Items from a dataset
★ ★ ★ ★ ★ ★ ★

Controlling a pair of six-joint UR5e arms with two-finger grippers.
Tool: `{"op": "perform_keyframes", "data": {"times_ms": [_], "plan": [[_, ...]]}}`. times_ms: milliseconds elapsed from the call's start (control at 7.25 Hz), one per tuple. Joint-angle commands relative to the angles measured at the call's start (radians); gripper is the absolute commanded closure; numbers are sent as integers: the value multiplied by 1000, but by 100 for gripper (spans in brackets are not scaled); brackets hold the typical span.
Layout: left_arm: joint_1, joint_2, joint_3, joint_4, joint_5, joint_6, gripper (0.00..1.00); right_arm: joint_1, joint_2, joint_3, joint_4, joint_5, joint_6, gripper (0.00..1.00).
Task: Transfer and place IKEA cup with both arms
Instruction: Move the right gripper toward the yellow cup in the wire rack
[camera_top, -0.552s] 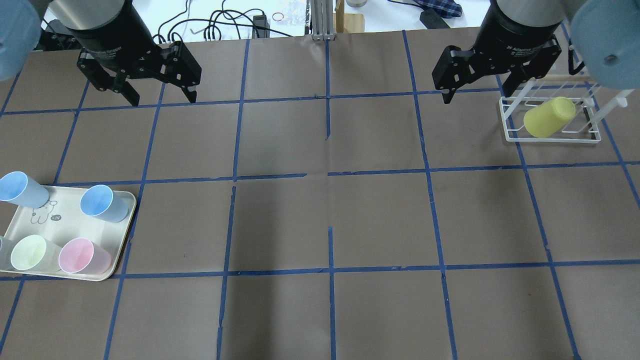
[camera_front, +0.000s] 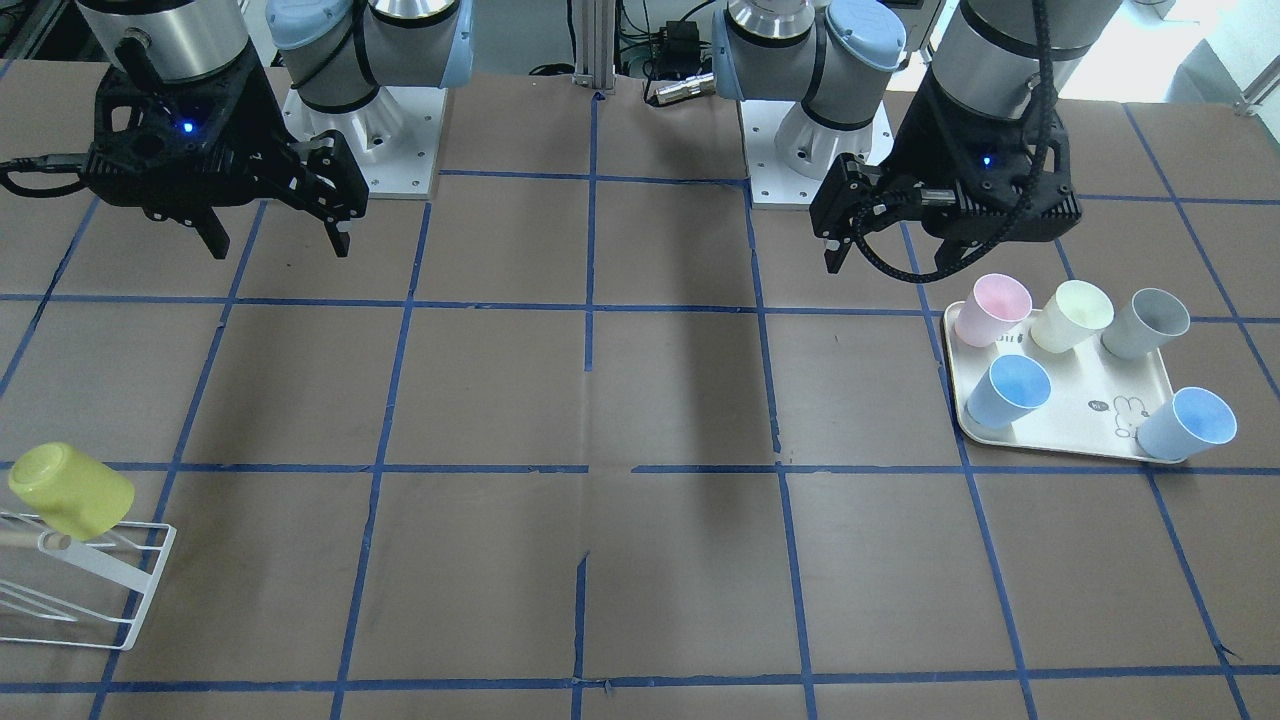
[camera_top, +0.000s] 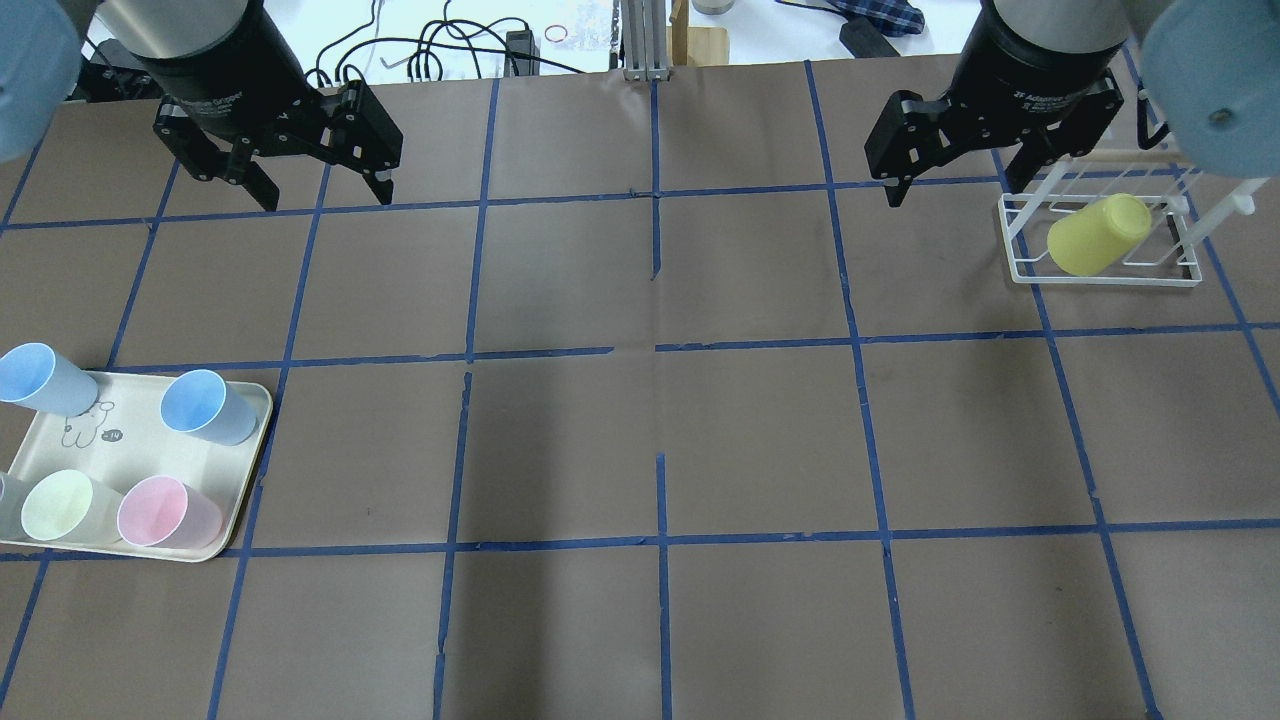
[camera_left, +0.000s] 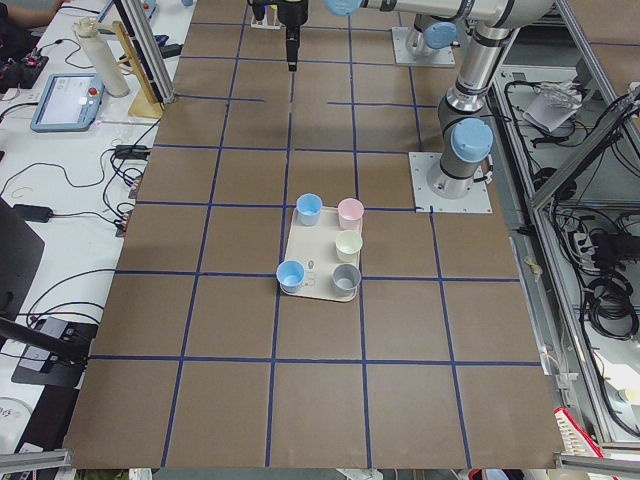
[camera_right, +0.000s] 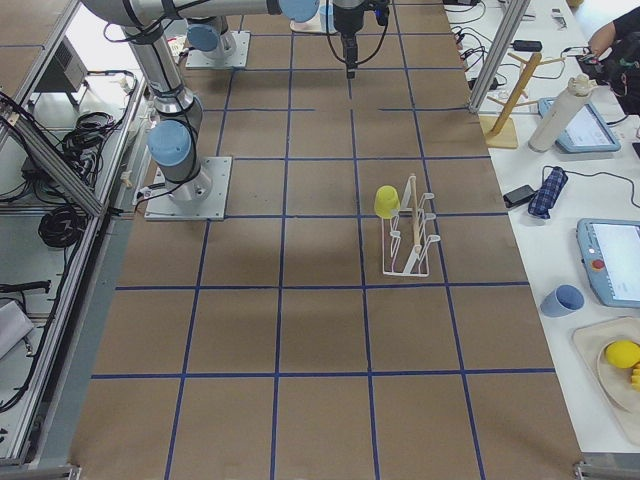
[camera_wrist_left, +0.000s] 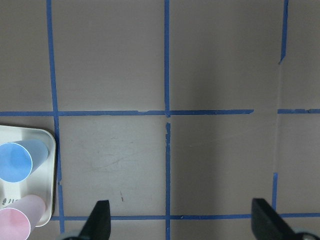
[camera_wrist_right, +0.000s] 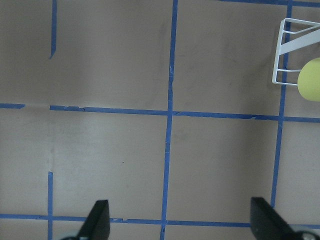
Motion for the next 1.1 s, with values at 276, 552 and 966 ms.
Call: {"op": "perform_keyframes", "data": {"times_ms": [276, 552, 966], "plan": [[1, -4, 0, -9, 4, -5, 0, -109, 6, -6, -11, -1, -95, 0], [3, -2, -5, -9, 2, -5, 0, -235, 6, 0, -14, 8, -308, 0], [3, -4, -6, -9, -4, -5, 0, -432, 18, 8, -46, -1, -508, 0]]}}
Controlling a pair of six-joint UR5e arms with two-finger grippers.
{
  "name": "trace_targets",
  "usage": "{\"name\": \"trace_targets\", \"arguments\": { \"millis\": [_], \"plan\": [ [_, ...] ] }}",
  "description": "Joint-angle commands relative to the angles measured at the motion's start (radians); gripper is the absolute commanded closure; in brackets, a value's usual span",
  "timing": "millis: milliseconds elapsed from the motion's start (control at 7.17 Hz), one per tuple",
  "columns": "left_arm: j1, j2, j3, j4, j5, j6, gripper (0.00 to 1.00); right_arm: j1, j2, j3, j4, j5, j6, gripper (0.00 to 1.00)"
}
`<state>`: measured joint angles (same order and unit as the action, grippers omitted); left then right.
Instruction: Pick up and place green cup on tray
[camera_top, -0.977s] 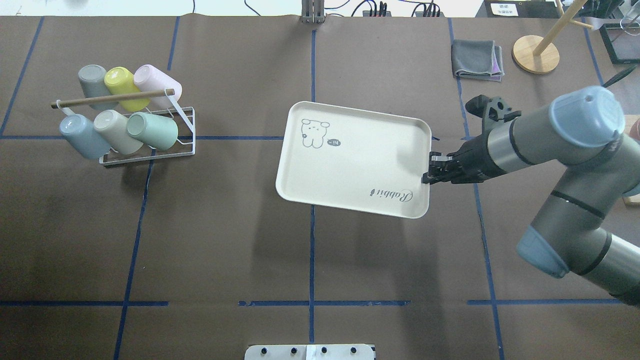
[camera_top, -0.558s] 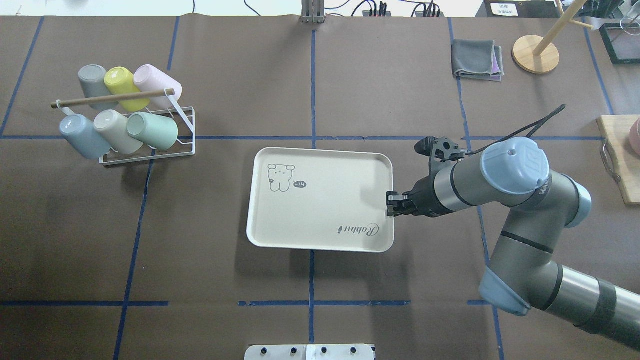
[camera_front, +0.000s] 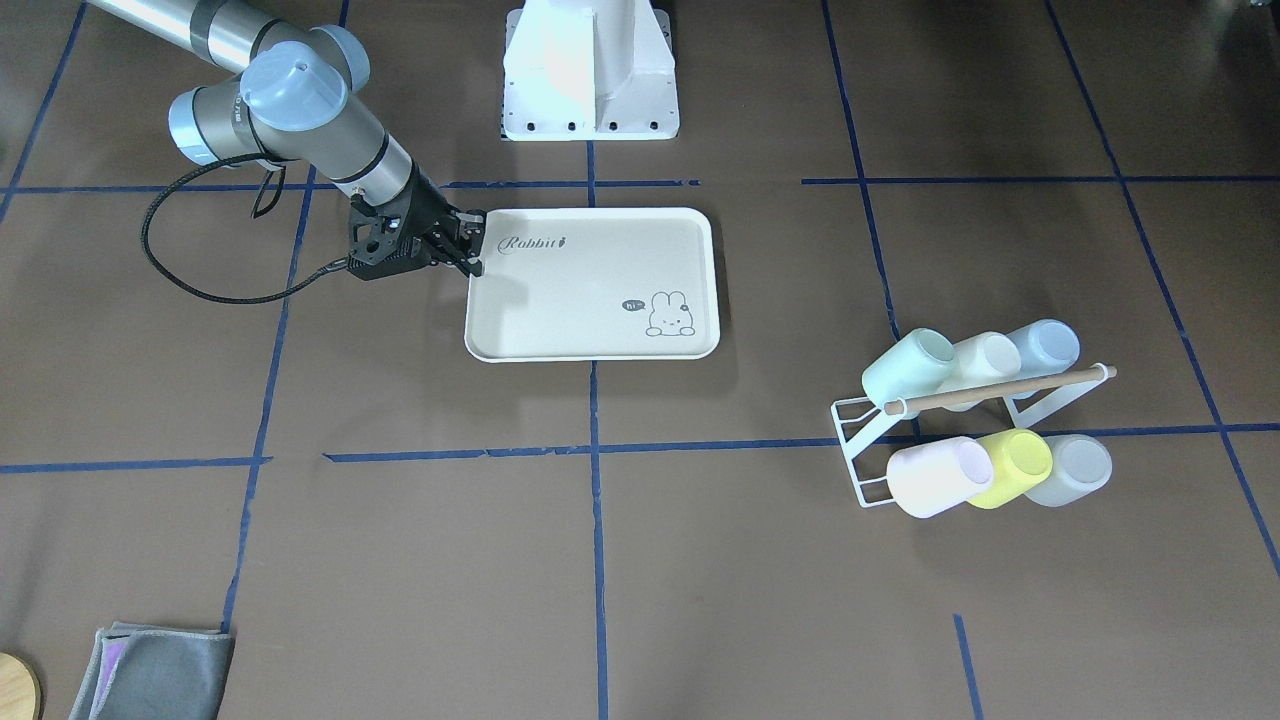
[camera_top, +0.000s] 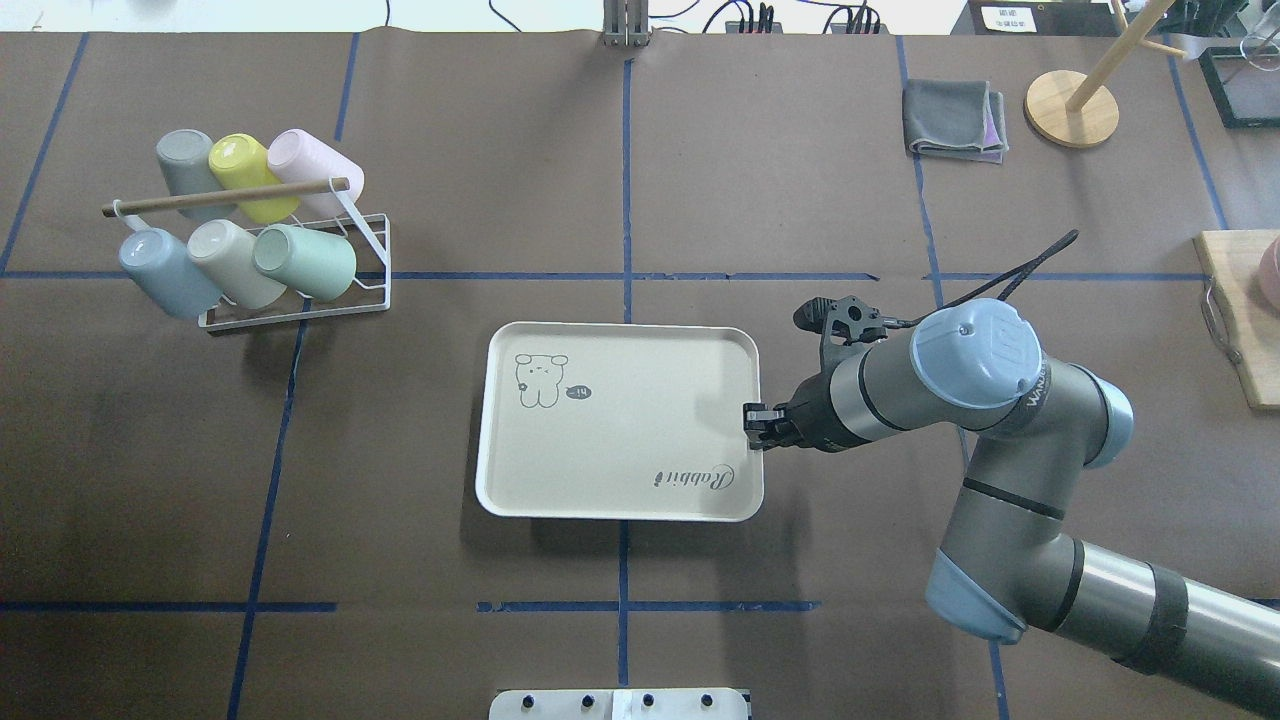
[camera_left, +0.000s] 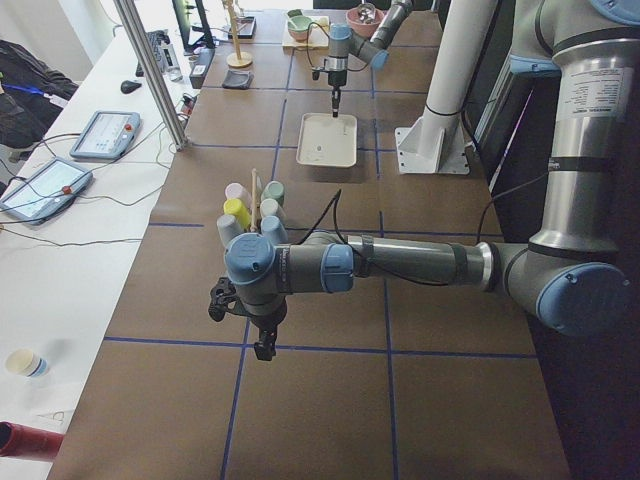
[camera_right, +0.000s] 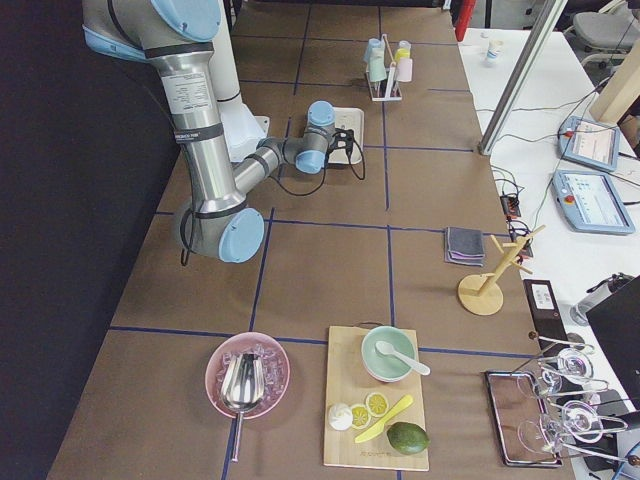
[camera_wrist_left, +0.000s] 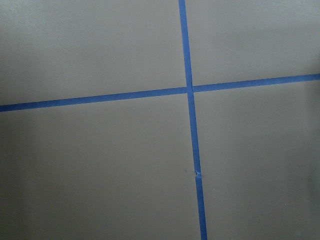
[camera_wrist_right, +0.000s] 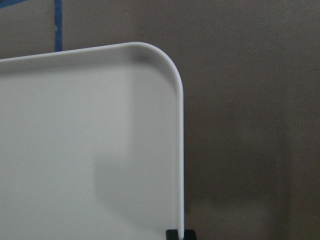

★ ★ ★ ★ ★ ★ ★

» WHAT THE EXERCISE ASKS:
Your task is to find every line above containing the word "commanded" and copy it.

» ANSWER TO THIS PROBLEM:
Tool: `{"op": "perform_keyframes", "data": {"times_ms": [_], "plan": [[_, ...]]}}`. times_ms: milliseconds elapsed from the call's start (control at 7.25 Hz), one per tuple. Joint-angle commands relative to the angles measured at the call's start (radians); gripper is the absolute commanded closure; numbers are sent as integers: the value multiplied by 1000, but by 100 for gripper (spans in brackets are not scaled); brackets hold the typical span.
  "description": "Joint-angle commands relative to the angles measured at the motion's start (radians); gripper is the absolute commanded closure; in brackets, a value's usual span",

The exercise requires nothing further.